Il caso Assange dimostra che quando c’è da perseguitare giornalisti non c’è differenza tra Stati Uniti e Arabia Saudita (di G. Cavalli)
I cosiddetti Stati autoritari che vengono bastonati (giustamente) dalle organizzazioni umanitarie potrebbero prendere appunti: è possibile perseguitare un giornalista senza sgualcirsi il polsino, con la faccia pulita degli esportatori di democrazia e confidando in una stampa internazionale morbida e distratta.
Julian Assange ha pubblicato file diplomatici che hanno permesso al mondo di conoscere gli intrighi degli Stati Uniti, i crimini commessi nelle cosiddette missioni di pace e un’enorme mole di violazioni della legge da parte dello stesso governo che promette di difenderla. Assange non è diverso dai tanti giornalisti eroi che vengono giustamente celebrati per avere fatto conoscere ciò che il potere vorrebbe tenere nascosto, Assange non è diverso dai testimoni di giustizia che venendo a conoscenza di crimini decidono di renderli pubblici per assicurare la giustizia stessa, Assange non è nemmeno molto diverso dai giornalisti che qui in Italia hanno fatto la storia dell’antimafia quando l’antimafia era una cosa seria, che non si limitava alle beghe di quattro picciotti ma mirava a scardinare i gangli più alti del potere e le sue collusioni mafiose.
Eppure Assange non scalda i cuori e non accelera le penne dei giornalisti che sul suo caso sono stati colti da un’innaturale timidezza. C’è da capirli: immaginate che effetto farebbe sapere che gli Stati Uniti non sono diversi dall’Arabia Saudita assassina di Kashoggi. Immaginate l’effetto che potrebbe fare sapere che i buoni non sono davvero così buoni e assomigliano moltissimo ai cattivi da cui promettono di liberarci.
Ieri l’Alta corte di Londra ha ribaltato la sentenza emessa in primo grado lo scorso gennaio, dando il via libera all’estradizione negli Stati Uniti per rispondere del reato di “verità” e avere raccontato l’approccio assassino degli americani nelle guerre in Afghanistan e Iraq.
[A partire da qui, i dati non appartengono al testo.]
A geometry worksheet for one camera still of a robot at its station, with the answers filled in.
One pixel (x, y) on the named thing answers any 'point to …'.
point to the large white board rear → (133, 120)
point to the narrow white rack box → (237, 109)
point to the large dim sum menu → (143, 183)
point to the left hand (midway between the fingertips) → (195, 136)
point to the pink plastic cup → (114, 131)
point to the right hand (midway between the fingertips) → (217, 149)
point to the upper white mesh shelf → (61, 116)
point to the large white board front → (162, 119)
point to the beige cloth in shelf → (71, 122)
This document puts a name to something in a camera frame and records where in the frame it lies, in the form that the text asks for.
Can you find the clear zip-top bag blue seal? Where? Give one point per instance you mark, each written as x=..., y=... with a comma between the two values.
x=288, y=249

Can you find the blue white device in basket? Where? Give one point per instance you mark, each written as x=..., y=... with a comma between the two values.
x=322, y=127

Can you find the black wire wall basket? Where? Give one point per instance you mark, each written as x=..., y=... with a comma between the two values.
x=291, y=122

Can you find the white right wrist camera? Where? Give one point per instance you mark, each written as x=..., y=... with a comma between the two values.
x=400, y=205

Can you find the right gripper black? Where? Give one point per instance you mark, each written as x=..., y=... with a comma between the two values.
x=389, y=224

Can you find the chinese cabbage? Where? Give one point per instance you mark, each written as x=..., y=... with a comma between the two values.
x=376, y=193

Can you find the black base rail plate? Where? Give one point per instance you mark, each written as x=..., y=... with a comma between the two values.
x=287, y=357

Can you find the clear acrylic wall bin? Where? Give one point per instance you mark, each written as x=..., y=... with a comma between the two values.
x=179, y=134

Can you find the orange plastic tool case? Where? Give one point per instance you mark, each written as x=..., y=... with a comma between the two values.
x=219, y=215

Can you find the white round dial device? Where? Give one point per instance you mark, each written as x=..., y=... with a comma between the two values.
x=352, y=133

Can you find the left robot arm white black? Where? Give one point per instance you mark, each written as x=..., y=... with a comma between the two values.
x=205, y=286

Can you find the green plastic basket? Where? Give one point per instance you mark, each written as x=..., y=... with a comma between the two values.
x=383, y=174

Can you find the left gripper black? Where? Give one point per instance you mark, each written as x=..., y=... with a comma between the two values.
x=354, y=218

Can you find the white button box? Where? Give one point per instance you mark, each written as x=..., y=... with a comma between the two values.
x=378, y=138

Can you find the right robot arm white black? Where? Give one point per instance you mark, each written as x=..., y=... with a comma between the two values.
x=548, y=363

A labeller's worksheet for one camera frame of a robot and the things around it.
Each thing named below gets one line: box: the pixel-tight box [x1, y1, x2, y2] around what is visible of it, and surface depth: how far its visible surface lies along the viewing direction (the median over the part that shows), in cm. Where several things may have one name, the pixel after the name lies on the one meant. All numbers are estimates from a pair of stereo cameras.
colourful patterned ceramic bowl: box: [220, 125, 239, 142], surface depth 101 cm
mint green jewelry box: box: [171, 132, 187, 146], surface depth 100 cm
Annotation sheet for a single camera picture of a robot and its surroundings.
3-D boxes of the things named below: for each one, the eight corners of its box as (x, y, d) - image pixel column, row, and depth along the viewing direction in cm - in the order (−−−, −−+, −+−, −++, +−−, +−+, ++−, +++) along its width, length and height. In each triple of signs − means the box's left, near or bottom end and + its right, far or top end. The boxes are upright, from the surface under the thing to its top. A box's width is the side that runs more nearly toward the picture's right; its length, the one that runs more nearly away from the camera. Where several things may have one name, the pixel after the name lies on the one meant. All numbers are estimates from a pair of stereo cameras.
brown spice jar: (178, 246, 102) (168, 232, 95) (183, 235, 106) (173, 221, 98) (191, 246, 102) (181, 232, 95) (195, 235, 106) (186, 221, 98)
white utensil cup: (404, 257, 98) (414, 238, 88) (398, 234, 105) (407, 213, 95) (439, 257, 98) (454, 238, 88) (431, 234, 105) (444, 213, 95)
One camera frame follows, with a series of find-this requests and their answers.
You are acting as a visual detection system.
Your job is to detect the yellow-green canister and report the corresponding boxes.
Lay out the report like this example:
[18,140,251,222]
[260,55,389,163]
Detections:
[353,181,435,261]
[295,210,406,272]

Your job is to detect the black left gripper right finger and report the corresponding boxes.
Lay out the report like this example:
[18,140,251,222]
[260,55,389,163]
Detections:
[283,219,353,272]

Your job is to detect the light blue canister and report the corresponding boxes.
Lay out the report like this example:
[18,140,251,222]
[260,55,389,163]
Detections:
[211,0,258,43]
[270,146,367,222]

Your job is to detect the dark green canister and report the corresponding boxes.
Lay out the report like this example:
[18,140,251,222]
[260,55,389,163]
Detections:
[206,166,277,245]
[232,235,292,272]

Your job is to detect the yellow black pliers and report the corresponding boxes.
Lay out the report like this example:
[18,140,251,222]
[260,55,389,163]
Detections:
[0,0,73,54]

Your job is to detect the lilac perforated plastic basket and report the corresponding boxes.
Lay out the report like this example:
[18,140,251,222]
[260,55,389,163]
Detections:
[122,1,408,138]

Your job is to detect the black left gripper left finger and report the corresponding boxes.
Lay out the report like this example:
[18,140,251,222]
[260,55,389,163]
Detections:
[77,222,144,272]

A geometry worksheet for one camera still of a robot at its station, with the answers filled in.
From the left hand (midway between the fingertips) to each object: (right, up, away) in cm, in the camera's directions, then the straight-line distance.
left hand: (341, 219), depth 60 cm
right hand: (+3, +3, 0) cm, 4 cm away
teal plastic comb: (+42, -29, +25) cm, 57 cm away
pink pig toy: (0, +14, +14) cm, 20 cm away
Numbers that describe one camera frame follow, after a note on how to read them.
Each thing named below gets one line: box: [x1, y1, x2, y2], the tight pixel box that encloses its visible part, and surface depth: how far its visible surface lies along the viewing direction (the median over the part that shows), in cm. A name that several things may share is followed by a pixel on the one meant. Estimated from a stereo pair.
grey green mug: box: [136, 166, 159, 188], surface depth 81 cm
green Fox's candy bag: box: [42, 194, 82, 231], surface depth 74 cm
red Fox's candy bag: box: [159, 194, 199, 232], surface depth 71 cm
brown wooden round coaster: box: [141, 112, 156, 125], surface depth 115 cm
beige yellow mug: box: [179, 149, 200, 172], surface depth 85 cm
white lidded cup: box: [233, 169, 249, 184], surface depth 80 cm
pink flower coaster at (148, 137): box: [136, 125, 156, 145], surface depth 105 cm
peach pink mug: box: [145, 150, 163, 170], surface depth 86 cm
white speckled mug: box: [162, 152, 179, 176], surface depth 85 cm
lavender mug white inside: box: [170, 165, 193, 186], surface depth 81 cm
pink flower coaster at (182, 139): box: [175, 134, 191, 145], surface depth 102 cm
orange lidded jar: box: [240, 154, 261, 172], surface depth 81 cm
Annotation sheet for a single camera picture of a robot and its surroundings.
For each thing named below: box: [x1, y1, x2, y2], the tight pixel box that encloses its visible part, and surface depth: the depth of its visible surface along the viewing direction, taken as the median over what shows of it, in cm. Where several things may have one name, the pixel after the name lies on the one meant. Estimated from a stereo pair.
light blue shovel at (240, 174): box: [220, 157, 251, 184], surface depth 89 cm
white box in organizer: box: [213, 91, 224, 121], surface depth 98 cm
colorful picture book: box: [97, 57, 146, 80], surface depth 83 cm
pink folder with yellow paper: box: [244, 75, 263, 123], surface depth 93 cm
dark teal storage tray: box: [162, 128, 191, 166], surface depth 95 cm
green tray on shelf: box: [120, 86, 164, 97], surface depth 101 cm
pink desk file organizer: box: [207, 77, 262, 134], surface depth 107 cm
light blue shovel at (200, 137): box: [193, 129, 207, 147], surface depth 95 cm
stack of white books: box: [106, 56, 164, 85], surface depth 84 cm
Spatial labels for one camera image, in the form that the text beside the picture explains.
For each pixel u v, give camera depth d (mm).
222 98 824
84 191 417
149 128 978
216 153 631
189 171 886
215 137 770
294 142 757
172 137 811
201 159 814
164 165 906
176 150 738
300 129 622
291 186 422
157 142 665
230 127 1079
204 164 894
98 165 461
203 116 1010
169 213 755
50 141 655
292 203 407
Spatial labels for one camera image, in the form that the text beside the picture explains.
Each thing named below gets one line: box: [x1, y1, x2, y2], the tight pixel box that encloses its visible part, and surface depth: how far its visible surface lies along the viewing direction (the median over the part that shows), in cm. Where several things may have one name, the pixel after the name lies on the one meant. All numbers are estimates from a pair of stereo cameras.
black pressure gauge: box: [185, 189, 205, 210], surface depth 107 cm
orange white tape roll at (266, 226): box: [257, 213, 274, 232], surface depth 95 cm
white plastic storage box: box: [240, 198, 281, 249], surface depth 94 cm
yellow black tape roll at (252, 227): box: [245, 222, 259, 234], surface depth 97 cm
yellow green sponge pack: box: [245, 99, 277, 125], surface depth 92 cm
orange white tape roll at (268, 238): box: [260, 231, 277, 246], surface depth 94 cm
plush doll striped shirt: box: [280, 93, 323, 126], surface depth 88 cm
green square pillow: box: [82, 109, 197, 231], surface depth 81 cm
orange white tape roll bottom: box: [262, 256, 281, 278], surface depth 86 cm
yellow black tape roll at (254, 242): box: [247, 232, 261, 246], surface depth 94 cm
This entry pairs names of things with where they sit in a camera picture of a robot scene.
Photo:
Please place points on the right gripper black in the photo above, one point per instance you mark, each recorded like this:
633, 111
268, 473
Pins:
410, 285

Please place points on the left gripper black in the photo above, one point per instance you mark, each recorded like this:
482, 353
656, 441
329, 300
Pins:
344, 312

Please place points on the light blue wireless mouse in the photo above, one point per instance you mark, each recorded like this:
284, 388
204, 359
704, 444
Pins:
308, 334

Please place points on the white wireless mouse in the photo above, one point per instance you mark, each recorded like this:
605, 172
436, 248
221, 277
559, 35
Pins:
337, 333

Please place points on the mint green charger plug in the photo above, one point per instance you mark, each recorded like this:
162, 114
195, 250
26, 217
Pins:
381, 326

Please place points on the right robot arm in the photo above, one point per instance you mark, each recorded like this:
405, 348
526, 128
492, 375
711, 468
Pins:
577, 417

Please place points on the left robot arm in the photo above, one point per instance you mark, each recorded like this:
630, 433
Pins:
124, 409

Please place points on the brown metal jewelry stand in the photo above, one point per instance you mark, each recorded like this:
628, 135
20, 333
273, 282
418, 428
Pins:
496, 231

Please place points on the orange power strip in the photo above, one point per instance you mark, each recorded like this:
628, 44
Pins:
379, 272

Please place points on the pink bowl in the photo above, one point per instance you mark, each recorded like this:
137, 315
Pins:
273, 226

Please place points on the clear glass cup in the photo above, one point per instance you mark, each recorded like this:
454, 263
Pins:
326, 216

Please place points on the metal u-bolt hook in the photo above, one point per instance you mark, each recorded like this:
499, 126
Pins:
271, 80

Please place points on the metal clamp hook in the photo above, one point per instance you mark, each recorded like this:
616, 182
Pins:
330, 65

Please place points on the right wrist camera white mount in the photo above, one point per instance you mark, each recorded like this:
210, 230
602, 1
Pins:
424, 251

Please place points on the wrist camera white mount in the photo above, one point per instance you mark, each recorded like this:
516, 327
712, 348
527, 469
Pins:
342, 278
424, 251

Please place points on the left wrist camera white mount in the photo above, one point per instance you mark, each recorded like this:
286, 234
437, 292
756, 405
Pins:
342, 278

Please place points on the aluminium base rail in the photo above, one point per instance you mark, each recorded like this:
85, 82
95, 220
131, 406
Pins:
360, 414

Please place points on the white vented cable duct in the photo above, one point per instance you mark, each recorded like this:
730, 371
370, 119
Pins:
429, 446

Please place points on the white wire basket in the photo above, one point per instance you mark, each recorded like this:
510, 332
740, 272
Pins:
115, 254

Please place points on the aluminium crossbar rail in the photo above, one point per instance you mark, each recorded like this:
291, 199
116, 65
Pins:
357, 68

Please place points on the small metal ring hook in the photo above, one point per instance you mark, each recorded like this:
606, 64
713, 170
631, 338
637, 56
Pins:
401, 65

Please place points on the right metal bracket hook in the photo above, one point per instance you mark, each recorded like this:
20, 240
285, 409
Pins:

Il giudice che ha preso questa decisione è Ian Burnett, un carissimo amico personale di Alan Duncan. Per chi fosse poco informato forse sarebbe importante sapere che Duncan fu il ministro degli Esteri che organizzò lo sgombero di Assange dall’ambasciata ecuadoriana e che nel marzo 2018 in Parlamento definì Assange un “miserabile verme”. Fu il ministro che ammise di voler togliere “il sorrisetto dalla sua faccia” e che regalò “un bellissimo piatto di porcellana dal negozio di souvenir di Buckingham Palace” al presidente dell’Ecuador Moreno per ringraziarlo di avere consegnato Assange. Il giudice amico dell’ex ministro oggi ha detto al mondo che Assange non rischia nulla negli Usa (sono in molti a temere il suicidio del fondatore di Wikileaks) perché “gli Usa hanno prestato tutte le rassicurazioni”.
E allora vediamoli questi Usa rassicuranti con Assange: nel 2017, quando Julian Assange iniziò il suo quinto anno rintanato nell’ambasciata dell’Ecuador a Londra, la Cia cospirò per rapire il fondatore di WikiLeaks, stimolando un acceso dibattito tra i funzionari dell’amministrazione Trump sulla legalità e la praticità di tale operazione. Alcuni alti funzionari della Cia e dell’amministrazione Trump hanno persino discusso dell’uccisione di Assange, arrivando al punto di richiedere “bozze” o “opzioni” su come assassinarlo. Le discussioni sul rapimento o l’uccisione di Assange si sono verificate “ai più alti livelli” dell’amministrazione Trump, ha affermato un ex alto funzionario del controspionaggio: “sembrava che non ci fossero limiti”. Lo scoop che svelò il piano criminale (di Yahoo News) è basato su conversazioni con più di 30 fonti governative.
In sostanza c’è un uomo che, in qualità di editore, ha pubblicato notizie vere che secondo la giustizia britannica può tranquillamente andare a farsi processare in uno Paese che ha programmato la sua eliminazione fisica. Tutto bene? Chissà che invidia i dittatori nel vedere che tutto questo viene chiamate “democrazia occidentale”.